Using thrust with openmp: no substantial speed up obtained

Question

I am interested in porting a code I had written using mostly the Thrust GPU library to multicore CPU's. Thankfully, the website says that thrust code can be used with threading environments such as OpenMP / Intel TBB.

I wrote a simple code below for sorting a large array to see the speedup using a machine which can support upto 16 Open MP threads.

The timings obtained on this machine for sorting a random array of size 16 million are

STL : 1.47 s
Thrust (16 threads) : 1.21 s

There seems to be barely any speed-up. I would like to know how to get a substantial speed-up for sorting arrays using OpenMP like I do with GPUs.

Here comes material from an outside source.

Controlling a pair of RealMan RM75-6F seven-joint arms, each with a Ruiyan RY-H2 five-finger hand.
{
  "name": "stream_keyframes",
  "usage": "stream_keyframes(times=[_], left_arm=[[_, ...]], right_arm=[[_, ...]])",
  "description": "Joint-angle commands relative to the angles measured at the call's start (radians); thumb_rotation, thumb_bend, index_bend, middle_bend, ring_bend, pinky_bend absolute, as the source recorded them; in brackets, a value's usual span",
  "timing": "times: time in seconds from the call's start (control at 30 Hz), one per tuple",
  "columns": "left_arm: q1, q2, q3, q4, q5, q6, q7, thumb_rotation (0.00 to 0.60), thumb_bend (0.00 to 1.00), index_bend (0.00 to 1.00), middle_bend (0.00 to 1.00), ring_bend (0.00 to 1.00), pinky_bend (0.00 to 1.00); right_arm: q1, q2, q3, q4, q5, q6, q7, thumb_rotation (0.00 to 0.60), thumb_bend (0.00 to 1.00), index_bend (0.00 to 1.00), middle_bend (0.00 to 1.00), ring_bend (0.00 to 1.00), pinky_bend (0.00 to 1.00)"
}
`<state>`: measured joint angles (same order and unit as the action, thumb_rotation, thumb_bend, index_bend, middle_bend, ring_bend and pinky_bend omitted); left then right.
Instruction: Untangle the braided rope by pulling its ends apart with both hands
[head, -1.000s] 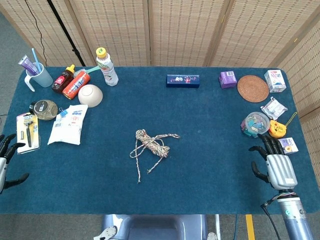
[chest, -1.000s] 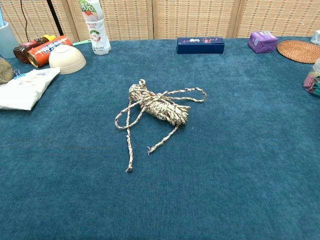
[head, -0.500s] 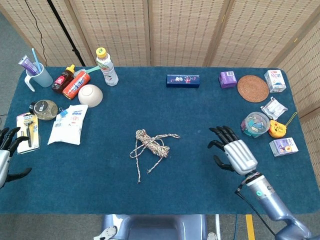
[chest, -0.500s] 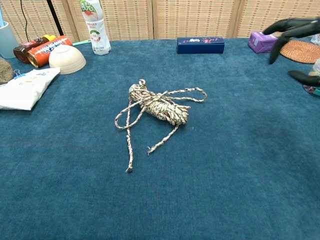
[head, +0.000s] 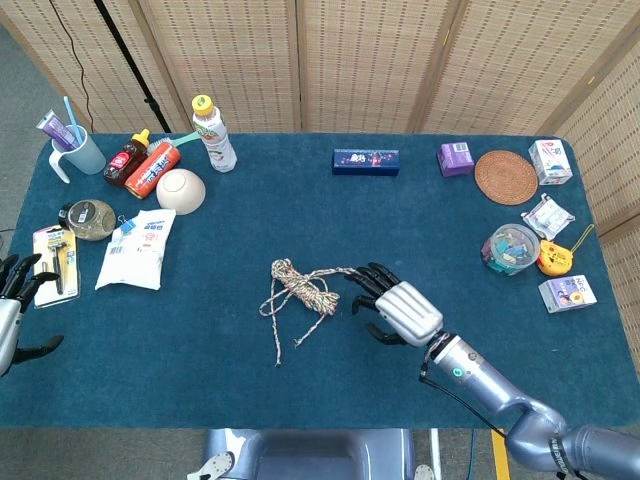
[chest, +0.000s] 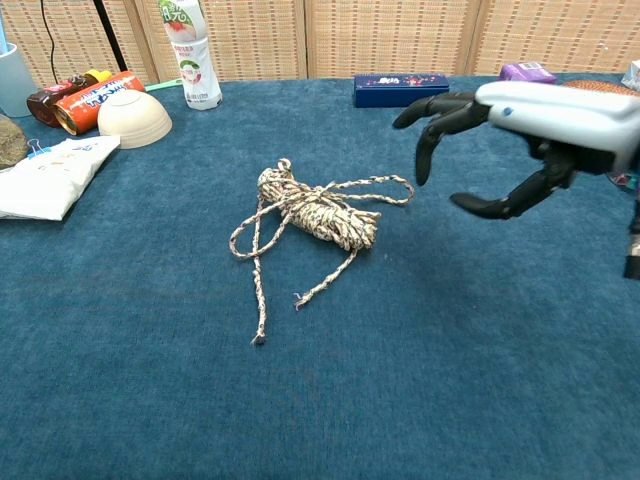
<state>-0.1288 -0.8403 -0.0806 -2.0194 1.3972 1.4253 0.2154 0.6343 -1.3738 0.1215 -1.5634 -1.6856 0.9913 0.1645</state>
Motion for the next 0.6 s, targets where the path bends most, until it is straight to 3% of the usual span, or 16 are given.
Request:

The code is below (the file sort.cu). Compilation was performed as follows:

nvcc -O2 -o sort sort.cu -Xcompiler -fopenmp -DTHRUST_DEVICE_SYSTEM=THRUST_DEVICE_BACKEND_OMP -lgomp

The NVCC version is 5.5 The Thrust library version being used is v1.7.0

#include <iostream>
#include <iomanip>
#include <cmath>
#include <cstdlib>
#include <stdio.h>
#include <algorithm>    
#include <ctime>
#include <time.h>
#include "thrust/sort.h"    

int main(int argc, char *argv[])
{
  int N = 16000000;
  double* myarr = new double[N];

  for (int i = 0; i < N; ++i)
    {
      myarr[i] = (1.0*rand())/RAND_MAX; 
     }
  std::cout << "-------------\n";

  clock_t start,stop;
  start=clock();
  std::sort(myarr,myarr+N);
  stop=clock();

  std::cout << "Time taken for sorting the array with STL  is " << (stop-start)/(double)CLOCKS_PER_SEC;

  //--------------------------------------------

  srand(1);
  for (int i = 0; i < N; ++i)
    {
      myarr[i] = (1.0*rand())/RAND_MAX; 
      //std::cout << myarr[i] << std::endl;
     }

  start=clock();
  thrust::sort(myarr,myarr+N);
  stop=clock();

  std::cout << "------------------\n";


  std::cout << "Time taken for sorting the array with Thrust  is " << (stop-start)/(double)CLOCKS_PER_SEC;
  return 0;
}

Don't use clock(), use `omp_get_wtime()`. Sorting is something I have been meaning to look into but since it's `nlog(n)` my guess is that the operation is memory bandwidth bound and so it can't benefit much from multiple fast cores. The situation on the GPU (or XeonPhi) is different because the ratio between "core" speed and memory speed is much lower. — Z boson, Oct 18 '14 at 09:40

score 2 · Answer 1 · edited May 23 '17 at 11:45

The device backend refers to the behavior of operations performed on a thrust::device_vector or similar reference. Thrust interprets the array/pointer you are passing it as a host pointer, and performs host-based operations on it, which are not affected by the device backend setting.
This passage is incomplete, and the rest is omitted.